## What is needed
Each line below either holds the string "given" or doesn't. Count those that do and give only the number.

## Data to process
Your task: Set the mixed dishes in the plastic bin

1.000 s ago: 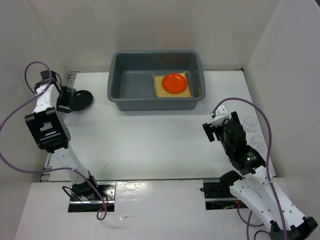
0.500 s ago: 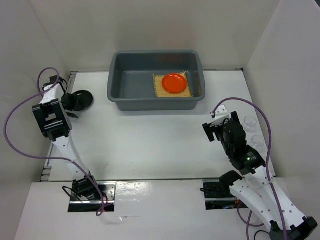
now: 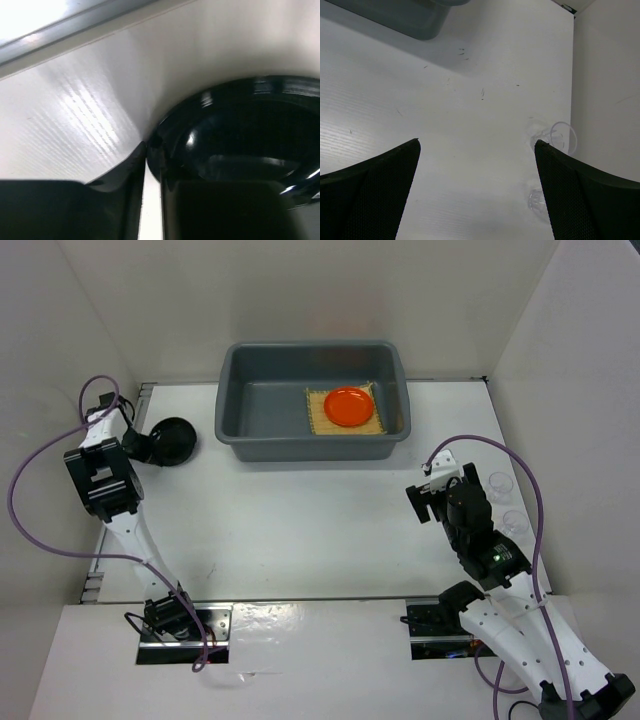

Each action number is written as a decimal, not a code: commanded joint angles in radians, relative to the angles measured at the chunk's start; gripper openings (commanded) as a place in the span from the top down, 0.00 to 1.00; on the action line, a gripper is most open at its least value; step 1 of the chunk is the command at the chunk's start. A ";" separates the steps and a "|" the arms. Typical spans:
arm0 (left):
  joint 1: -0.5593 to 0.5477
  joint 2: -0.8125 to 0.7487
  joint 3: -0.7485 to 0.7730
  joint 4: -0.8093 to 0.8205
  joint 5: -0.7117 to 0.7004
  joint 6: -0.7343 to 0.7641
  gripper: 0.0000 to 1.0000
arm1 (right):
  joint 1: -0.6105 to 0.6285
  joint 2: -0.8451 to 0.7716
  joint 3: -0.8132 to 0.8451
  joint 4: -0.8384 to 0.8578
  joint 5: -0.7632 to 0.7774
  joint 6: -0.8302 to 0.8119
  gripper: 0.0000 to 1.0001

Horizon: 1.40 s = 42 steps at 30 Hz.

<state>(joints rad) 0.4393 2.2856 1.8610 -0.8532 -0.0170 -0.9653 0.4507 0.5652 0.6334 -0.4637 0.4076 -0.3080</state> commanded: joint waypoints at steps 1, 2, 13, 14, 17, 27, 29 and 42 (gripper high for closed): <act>-0.016 0.052 -0.062 0.006 0.011 0.054 0.89 | -0.004 -0.001 -0.011 0.057 0.022 0.004 0.01; -0.016 0.052 -0.062 0.006 0.021 0.075 0.94 | -0.004 -0.001 -0.011 0.057 0.022 0.004 0.01; -0.016 -0.104 -0.221 0.075 0.012 0.085 1.00 | -0.004 -0.010 -0.011 0.057 0.022 0.004 0.01; -0.016 -0.113 -0.233 0.091 0.012 0.085 1.00 | -0.004 -0.010 -0.011 0.057 0.022 0.004 0.01; -0.016 -0.126 -0.252 0.091 0.003 0.085 1.00 | -0.004 -0.010 -0.011 0.057 0.022 0.004 0.01; -0.016 -0.158 -0.351 0.141 0.025 0.085 0.57 | -0.004 -0.010 -0.011 0.057 0.022 0.004 0.01; -0.016 -0.158 -0.376 0.154 0.034 0.074 0.55 | -0.004 -0.010 -0.011 0.057 0.013 0.004 0.01; -0.025 -0.236 -0.552 0.361 0.113 -0.061 0.45 | -0.004 -0.001 -0.011 0.048 0.004 0.004 0.01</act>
<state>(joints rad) 0.4225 2.0182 1.4040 -0.5259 0.0814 -0.9771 0.4511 0.5652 0.6281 -0.4633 0.4065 -0.3080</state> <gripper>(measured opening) 0.557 0.992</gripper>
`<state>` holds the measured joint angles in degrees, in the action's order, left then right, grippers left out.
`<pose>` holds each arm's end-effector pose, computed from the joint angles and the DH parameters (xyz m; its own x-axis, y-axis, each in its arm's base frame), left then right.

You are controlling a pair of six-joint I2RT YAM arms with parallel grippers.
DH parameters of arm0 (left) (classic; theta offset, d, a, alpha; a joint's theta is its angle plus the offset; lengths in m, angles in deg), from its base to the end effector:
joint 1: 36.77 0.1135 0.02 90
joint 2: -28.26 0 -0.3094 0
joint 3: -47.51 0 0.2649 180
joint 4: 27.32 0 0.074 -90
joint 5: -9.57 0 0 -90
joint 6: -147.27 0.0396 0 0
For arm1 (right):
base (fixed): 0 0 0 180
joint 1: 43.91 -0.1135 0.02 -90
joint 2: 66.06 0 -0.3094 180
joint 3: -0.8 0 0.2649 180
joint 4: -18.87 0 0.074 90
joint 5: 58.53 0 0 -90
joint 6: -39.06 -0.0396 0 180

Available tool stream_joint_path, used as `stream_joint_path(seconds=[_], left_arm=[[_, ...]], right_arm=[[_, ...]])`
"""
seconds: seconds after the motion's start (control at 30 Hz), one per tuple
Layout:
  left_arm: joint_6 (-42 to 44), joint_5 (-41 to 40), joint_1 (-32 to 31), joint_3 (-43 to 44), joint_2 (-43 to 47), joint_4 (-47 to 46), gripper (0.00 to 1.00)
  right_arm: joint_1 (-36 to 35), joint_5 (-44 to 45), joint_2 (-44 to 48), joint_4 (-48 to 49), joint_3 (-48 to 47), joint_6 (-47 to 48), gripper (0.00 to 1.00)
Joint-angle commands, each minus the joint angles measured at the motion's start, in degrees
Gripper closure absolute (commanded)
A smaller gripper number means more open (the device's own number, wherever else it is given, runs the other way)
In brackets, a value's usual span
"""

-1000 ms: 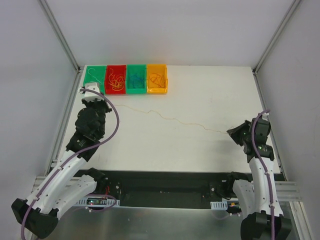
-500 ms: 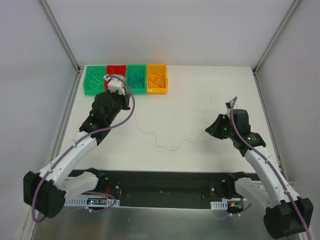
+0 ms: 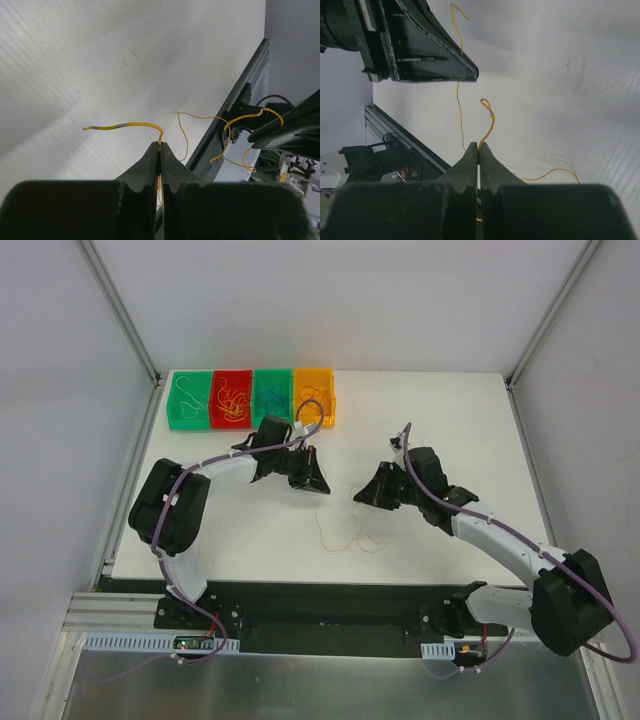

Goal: Untangle the cables

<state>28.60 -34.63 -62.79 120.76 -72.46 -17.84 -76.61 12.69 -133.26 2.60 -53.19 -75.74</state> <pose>0.3414 -0.1983 0.2342 -0.8677 0.0514 -0.4944 0.4609 0.4557 -0.7615 0.2077 0.1485 0.2833 -0.6894 0.0293 -0.7238 -0.5047 0.6973 0.5090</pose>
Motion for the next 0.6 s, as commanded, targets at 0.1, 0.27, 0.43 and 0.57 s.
stream_joint_path(seconds=[0.1,0.27,0.43,0.57], left_arm=[[-1.93,3.6,-1.84,3.2,1.58,3.07,0.92],[4.13,-5.44,-1.75,5.31,5.27,10.9,0.66],[8.01,-14.5,0.17,7.16,9.66,16.71,0.5],[10.03,-23.27,1.67,6.81,14.76,18.2,0.32]], right_arm=[[-0.95,-3.18,-7.93,12.75,-2.51,-9.3,1.0],[-6.13,-2.14,-12.86,7.5,-7.16,-4.05,0.99],[-7.55,0.68,-11.91,0.56,-7.96,2.81,0.58],[-7.46,2.87,-10.24,-7.52,-10.5,8.43,0.35]])
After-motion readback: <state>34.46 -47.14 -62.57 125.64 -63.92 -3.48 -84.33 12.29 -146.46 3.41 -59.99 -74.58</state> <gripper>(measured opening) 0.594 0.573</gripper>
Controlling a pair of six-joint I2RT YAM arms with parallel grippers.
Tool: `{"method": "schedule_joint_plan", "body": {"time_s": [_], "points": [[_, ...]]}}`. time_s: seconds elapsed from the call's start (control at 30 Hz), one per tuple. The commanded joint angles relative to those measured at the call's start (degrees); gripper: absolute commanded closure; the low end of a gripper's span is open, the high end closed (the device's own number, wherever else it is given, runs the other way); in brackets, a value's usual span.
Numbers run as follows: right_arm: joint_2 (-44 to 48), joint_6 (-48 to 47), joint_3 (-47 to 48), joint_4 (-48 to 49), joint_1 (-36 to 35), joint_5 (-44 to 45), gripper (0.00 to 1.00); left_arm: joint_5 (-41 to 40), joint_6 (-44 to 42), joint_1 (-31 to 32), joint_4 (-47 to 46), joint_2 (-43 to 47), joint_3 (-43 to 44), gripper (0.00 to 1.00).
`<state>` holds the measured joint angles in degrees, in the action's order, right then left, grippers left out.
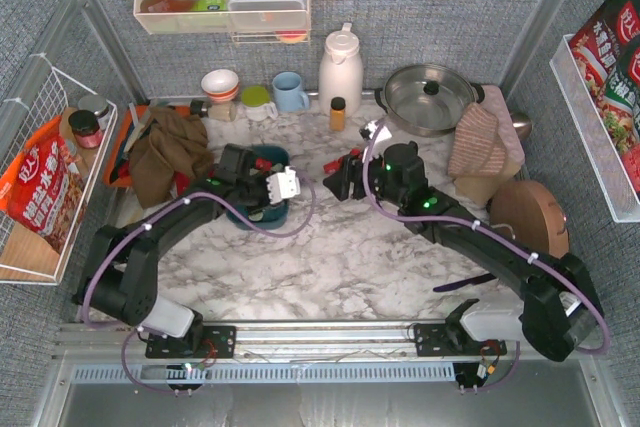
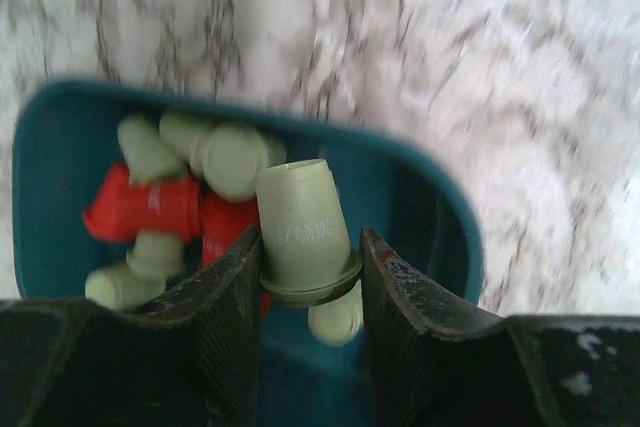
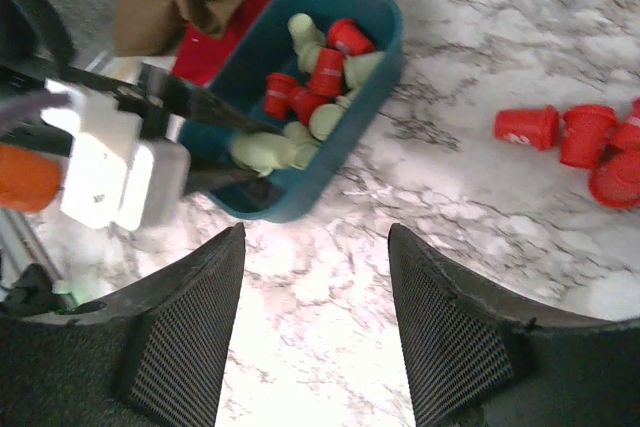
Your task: Mix the coffee capsules in the storage basket
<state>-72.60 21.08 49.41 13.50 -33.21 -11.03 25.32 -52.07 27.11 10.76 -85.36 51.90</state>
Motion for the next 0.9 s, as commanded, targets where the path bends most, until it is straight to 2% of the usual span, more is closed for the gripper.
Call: {"method": "schedule_joint_plan", "body": {"time_s": [0.0,0.13,0.4,0.57,0.83,0.87], "points": [[-1.0,-2.1,1.1,-5.6,0.0,5.2,0.37,-2.8,-4.1,-5.3,12.0,1.7,1.9,0.73],[-2.3,-1.9,1.3,-5.8,0.0,5.0,0.37,-4.7,-5.6,-9.6,11.8,4.6,-0.2,0.67],[-4.8,-2.4,3.4,-6.8,0.1,5.4,0.36,-8.3,-7.3,-10.7,11.1,5.1,-2.7,0.57],[-8.6,-2.8,6.1,-9.7,0.2,6.9,0.33,-10.4,-6.2,-11.1,6.6,7.6,-4.7,0.33],[-22.6,-2.0,15.0,-13.4,1.7,16.1,0.3,-6.5,-5.5,-11.1,1.7,11.9,-6.5,0.14],[-25.0,-2.8,17.2,-14.2,1.9,16.9,0.3,-5.7,-5.3,-11.1,0.7,12.4,-6.8,0.04]]}}
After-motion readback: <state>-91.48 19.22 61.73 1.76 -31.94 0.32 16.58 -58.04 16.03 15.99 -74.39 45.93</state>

## Solved exercise
2